:: WHAT TO WORK ON ::
Of the lines below, write out exactly those from the line with "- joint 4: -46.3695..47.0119" through the line with "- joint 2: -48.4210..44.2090", both included, and skip the rest.

▼▼▼

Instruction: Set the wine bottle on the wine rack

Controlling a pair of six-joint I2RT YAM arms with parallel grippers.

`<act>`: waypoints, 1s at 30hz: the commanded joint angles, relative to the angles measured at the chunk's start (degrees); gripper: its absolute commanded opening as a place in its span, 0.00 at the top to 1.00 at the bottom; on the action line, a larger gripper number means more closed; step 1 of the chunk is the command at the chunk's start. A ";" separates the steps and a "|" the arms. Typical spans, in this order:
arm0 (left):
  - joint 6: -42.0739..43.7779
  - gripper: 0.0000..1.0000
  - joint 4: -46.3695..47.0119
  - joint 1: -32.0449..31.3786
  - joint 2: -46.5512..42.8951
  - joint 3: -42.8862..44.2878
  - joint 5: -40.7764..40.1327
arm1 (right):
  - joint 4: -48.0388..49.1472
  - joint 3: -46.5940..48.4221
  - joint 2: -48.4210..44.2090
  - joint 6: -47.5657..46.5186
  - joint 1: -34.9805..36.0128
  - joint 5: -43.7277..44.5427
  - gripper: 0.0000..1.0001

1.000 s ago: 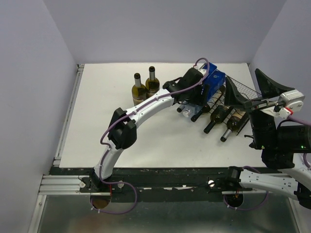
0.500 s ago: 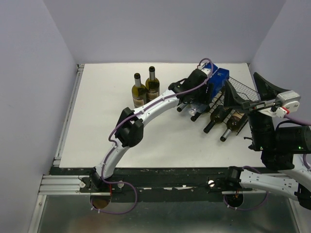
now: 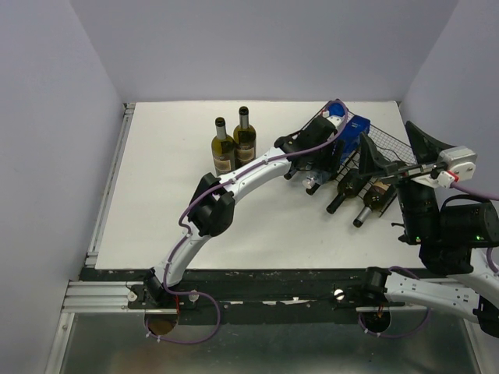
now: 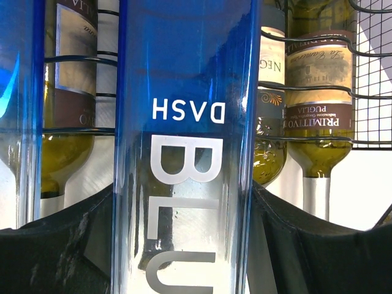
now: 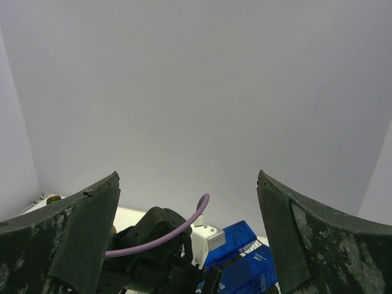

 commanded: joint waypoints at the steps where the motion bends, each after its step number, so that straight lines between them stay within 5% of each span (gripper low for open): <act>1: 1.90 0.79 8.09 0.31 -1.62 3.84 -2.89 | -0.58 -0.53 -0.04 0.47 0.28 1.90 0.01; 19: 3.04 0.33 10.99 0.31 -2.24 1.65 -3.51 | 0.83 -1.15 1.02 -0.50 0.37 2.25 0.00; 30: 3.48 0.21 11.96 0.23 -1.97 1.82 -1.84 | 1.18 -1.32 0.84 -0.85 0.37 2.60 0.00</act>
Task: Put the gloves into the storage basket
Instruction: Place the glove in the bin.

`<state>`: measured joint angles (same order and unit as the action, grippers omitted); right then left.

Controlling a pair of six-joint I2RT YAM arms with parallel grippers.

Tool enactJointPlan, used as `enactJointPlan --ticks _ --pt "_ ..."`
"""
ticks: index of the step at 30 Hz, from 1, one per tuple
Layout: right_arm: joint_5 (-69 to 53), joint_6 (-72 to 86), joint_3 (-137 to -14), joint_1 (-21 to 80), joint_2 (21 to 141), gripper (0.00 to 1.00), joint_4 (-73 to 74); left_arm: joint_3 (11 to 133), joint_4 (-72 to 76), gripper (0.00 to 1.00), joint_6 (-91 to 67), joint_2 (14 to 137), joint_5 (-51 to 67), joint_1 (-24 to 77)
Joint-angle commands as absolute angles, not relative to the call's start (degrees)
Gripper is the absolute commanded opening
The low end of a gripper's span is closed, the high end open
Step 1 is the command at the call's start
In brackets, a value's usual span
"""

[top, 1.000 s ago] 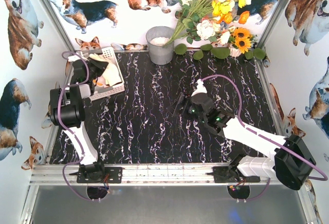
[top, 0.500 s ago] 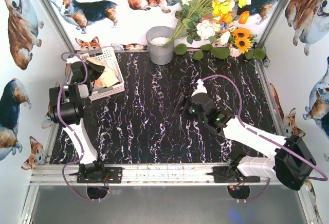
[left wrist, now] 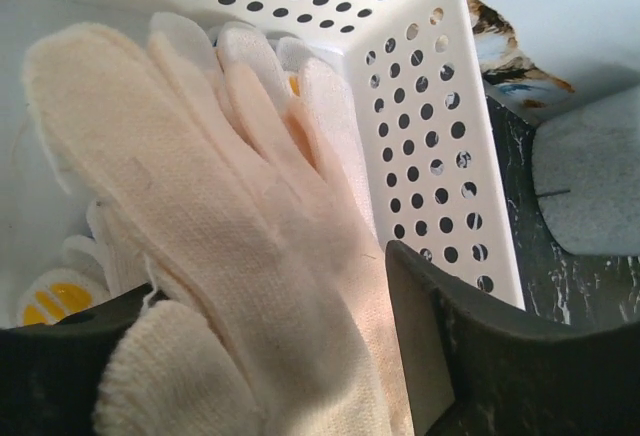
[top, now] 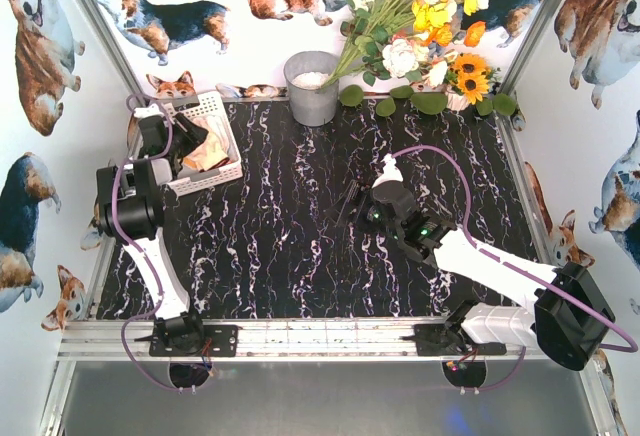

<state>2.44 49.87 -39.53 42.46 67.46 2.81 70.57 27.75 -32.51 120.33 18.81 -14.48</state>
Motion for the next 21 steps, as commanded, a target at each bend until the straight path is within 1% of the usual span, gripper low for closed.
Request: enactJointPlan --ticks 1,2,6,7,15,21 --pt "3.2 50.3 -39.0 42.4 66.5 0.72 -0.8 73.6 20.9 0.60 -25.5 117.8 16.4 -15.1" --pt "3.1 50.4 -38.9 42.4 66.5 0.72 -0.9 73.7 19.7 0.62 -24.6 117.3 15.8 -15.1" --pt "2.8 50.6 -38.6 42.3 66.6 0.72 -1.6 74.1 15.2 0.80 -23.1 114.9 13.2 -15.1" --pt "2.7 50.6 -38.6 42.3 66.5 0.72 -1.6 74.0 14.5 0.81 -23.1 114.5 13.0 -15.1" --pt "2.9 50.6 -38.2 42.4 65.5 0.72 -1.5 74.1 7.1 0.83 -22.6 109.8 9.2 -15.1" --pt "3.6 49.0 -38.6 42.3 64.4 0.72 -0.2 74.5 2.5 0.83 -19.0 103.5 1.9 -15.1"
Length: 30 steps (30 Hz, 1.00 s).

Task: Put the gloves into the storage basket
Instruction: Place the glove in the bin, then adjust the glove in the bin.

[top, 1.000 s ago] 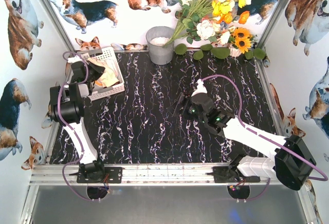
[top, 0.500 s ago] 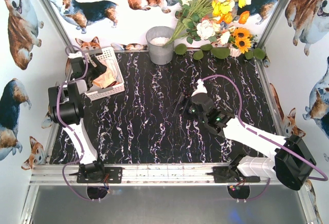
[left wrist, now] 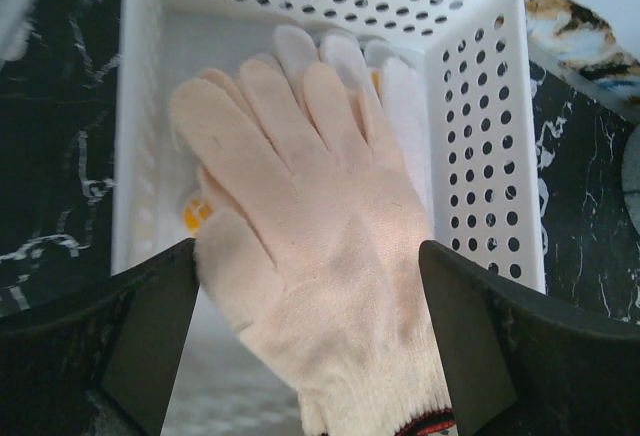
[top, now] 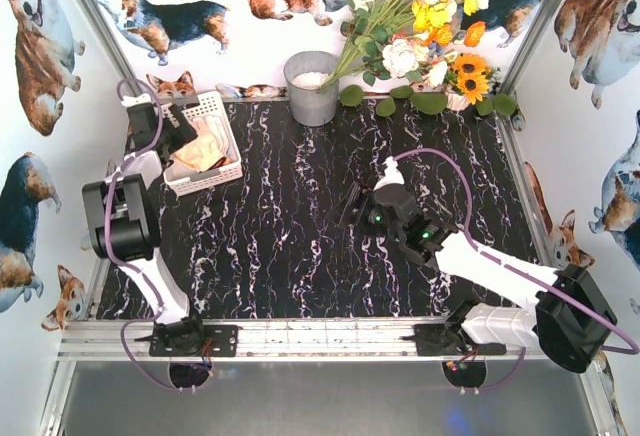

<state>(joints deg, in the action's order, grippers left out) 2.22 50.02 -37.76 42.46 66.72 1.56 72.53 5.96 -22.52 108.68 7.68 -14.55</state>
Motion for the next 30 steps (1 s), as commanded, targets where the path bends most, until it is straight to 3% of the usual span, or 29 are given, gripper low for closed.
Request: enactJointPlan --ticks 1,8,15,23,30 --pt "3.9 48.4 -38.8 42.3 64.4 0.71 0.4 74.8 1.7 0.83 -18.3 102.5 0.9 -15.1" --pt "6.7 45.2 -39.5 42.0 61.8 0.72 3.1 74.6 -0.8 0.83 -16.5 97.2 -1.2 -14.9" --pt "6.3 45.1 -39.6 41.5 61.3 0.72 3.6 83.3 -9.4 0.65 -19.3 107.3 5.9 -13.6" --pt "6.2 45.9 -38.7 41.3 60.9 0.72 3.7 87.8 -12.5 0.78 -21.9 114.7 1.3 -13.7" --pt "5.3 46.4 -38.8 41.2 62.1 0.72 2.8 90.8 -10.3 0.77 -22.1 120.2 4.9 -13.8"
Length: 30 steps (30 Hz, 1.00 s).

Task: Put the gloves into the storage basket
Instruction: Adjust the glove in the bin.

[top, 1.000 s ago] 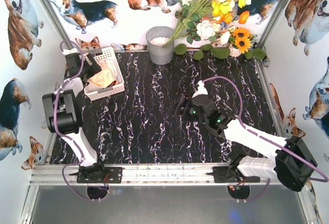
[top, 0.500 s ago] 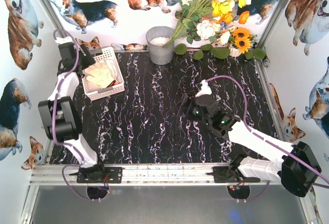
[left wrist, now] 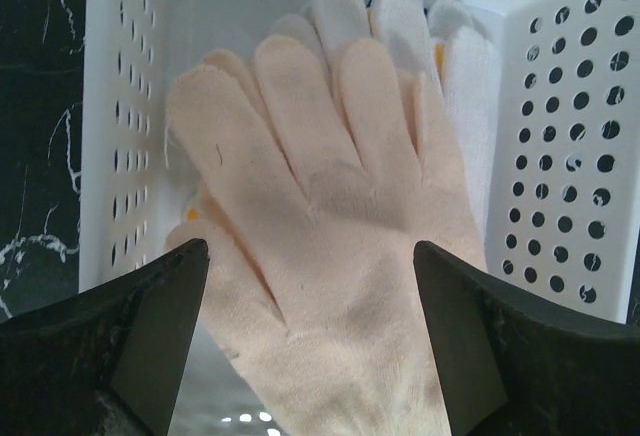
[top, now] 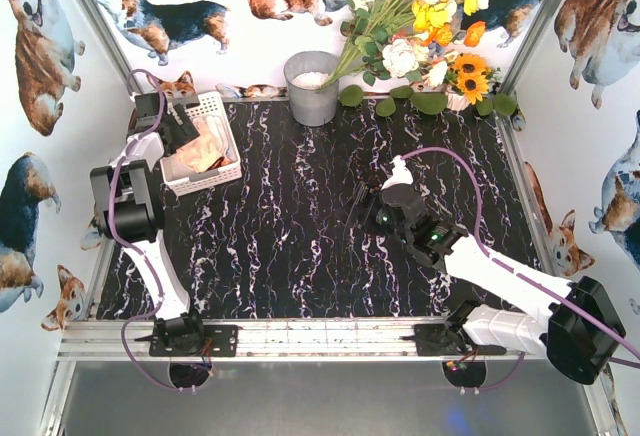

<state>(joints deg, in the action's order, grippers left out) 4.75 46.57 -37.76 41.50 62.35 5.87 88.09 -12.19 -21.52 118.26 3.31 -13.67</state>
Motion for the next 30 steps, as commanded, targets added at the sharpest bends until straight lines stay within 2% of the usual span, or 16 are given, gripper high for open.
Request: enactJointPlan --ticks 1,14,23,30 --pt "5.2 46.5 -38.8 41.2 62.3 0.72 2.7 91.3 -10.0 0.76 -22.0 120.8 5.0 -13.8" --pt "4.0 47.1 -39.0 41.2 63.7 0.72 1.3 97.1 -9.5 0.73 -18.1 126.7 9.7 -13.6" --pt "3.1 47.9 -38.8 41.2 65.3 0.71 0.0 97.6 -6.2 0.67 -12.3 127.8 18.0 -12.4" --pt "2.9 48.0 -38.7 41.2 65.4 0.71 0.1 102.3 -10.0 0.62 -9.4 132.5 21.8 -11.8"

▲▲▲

:: THE COMPLETED TASK ::
  - joint 4: -46.3695..47.0119
  - joint 1: -32.0449..31.3786
  - joint 2: -46.5512..42.8951
  - joint 3: -42.8862..44.2878
  - joint 5: -40.7764..40.1327
arm1 (right):
  - joint 4: -48.0388..49.1472
  - joint 3: -46.5940..48.4221
  - joint 2: -48.4210..44.2090

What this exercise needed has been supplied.